There will be a *lot* of manual cleanup required... good luck!
I would suggest that regularizing the data first would probably be
the best approach. For instance, replace " North Dakota" with ",
ND", and so forth (as well as all variations). If that leads to a
double comma, you easily run an update to replace ",," with ",".
This is fussy work, but I think it's better to do it in a single
field than it is to have to move stuff around manually between
different fields.
Another thing to consider is that you might find it useful to write
code that can use the Split() function to store the value in an
array, using, say " " as a delimiter. Then you could walk from the
end of the array examining what's in each item and acting
accordingly, then placing that in the appropriate field. You could
do something like taking the last item in the array, stripping out
"-" and then testing IsNumeric(). If that's true, then it's very
likely a zip code (heaven help you if there's Canadian records --
then you'd have to check if it alternated letters and digits).
Once you've processed out the zip code, then you can see if the next
item in the array matches a table of state names/abbreviations. If
so, you can put that in the state field.
If it's not, you'd check to see if combining that value and the
previous value with a " " in between matches your lookup table.

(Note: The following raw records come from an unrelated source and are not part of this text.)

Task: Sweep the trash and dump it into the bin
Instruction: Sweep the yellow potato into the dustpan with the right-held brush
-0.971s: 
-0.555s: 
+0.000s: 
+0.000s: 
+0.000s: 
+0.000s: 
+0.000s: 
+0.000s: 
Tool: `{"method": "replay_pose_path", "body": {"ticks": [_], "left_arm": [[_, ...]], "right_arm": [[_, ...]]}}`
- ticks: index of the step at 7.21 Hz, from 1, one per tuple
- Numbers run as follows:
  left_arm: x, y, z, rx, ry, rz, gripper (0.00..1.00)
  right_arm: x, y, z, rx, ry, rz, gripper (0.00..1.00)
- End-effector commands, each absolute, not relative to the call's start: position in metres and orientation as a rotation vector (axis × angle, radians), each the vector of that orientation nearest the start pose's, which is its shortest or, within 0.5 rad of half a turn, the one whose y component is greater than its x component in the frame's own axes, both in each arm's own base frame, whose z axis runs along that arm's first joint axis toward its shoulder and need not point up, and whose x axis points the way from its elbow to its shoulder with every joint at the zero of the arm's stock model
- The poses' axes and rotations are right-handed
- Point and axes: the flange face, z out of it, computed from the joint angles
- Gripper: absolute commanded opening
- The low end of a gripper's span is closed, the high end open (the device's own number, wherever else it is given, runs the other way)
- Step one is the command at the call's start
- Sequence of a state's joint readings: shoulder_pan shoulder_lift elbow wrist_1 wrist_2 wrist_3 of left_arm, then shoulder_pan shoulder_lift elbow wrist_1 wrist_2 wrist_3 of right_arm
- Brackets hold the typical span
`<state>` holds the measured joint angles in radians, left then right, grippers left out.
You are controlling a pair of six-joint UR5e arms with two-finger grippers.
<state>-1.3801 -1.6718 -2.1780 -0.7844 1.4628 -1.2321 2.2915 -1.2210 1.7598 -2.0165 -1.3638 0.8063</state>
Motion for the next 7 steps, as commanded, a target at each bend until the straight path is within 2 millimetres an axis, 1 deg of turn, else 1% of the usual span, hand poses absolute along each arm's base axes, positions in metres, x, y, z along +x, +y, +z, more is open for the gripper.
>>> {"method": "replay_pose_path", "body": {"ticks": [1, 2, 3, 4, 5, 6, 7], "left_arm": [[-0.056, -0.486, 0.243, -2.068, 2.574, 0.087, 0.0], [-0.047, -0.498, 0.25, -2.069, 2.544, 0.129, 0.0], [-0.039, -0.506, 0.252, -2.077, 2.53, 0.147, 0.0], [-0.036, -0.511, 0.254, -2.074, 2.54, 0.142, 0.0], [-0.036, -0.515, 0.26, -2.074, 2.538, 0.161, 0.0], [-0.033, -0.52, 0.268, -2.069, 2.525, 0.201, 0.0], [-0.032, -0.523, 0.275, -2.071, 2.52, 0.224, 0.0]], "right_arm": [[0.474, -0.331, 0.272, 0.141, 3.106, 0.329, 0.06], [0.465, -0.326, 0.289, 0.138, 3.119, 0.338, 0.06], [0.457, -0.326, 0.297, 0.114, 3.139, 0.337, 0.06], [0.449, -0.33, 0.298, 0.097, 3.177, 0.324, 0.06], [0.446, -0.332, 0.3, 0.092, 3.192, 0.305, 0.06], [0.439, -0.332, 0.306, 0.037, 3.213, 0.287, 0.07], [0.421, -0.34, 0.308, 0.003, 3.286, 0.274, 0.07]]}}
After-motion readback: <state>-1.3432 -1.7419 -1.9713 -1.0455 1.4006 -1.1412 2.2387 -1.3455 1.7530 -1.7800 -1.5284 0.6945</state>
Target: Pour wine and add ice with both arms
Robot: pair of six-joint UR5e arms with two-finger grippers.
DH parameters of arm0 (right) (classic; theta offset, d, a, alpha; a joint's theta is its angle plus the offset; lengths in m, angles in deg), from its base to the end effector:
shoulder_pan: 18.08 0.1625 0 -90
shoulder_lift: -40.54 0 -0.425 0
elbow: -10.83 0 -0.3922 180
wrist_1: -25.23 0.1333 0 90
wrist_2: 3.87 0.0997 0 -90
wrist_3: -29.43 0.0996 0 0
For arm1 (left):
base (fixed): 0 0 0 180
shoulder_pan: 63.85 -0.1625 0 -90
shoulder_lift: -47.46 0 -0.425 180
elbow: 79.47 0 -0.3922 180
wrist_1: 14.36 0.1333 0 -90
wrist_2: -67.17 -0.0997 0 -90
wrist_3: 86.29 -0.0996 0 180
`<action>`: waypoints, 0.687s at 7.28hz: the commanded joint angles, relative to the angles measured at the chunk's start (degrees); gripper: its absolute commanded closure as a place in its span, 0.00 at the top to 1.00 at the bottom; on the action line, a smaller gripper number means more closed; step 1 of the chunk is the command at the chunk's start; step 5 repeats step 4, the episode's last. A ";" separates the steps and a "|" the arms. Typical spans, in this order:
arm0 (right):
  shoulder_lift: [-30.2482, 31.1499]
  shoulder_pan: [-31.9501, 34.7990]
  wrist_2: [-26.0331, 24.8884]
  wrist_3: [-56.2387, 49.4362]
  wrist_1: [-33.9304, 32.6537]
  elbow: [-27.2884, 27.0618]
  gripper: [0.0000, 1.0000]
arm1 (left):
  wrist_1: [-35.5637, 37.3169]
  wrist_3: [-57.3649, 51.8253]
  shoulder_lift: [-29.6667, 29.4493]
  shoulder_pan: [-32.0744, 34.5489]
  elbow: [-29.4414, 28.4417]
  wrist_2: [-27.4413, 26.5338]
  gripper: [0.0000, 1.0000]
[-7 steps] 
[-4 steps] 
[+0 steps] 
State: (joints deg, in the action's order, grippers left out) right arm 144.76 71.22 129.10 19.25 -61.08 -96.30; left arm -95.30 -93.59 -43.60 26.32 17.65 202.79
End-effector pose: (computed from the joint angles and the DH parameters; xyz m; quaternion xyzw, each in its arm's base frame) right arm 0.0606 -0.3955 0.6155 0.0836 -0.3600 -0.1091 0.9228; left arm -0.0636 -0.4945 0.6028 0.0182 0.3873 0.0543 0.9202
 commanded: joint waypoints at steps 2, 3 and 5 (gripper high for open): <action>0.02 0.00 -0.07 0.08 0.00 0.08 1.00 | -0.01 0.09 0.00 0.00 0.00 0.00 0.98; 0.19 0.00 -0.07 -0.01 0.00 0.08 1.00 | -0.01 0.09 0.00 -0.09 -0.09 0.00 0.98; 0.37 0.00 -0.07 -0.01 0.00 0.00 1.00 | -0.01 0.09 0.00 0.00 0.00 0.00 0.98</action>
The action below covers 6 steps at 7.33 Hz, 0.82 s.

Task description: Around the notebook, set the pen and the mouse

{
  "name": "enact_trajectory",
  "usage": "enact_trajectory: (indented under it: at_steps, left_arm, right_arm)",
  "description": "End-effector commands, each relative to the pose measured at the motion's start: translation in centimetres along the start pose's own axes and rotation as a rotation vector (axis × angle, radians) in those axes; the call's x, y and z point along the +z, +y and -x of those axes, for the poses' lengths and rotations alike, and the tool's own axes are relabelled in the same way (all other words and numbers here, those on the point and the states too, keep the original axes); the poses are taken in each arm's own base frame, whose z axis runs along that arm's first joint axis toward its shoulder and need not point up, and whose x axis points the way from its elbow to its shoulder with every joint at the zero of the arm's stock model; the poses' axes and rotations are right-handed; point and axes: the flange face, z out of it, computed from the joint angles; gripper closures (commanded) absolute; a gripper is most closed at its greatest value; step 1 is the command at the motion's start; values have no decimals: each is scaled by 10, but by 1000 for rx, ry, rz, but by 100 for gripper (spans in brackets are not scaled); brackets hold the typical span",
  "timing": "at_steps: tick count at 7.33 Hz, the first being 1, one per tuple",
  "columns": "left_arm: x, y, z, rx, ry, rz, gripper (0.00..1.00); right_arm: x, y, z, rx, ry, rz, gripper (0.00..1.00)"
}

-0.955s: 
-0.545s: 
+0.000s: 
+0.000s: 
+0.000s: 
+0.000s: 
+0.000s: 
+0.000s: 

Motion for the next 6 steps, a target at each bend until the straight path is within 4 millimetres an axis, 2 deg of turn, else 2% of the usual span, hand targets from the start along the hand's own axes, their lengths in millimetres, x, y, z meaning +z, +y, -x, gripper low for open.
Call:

Once you've got a match, you'd then move to the next part, and if
you're lucky, you can process it against a zip code table and use
your already derived zip code to intelligently figure out what the
possibilities for the city name are.
Once you've parsed all of that, the remainder should, in theory, be
the address.
Coding this could be very difficult, and depends on having good
lookup tables. But if you need to do this for a large amount of
data, that's likely how I'd approach it.
Another alternative is to go back to the original source and ask if
you can get the data in a proper format!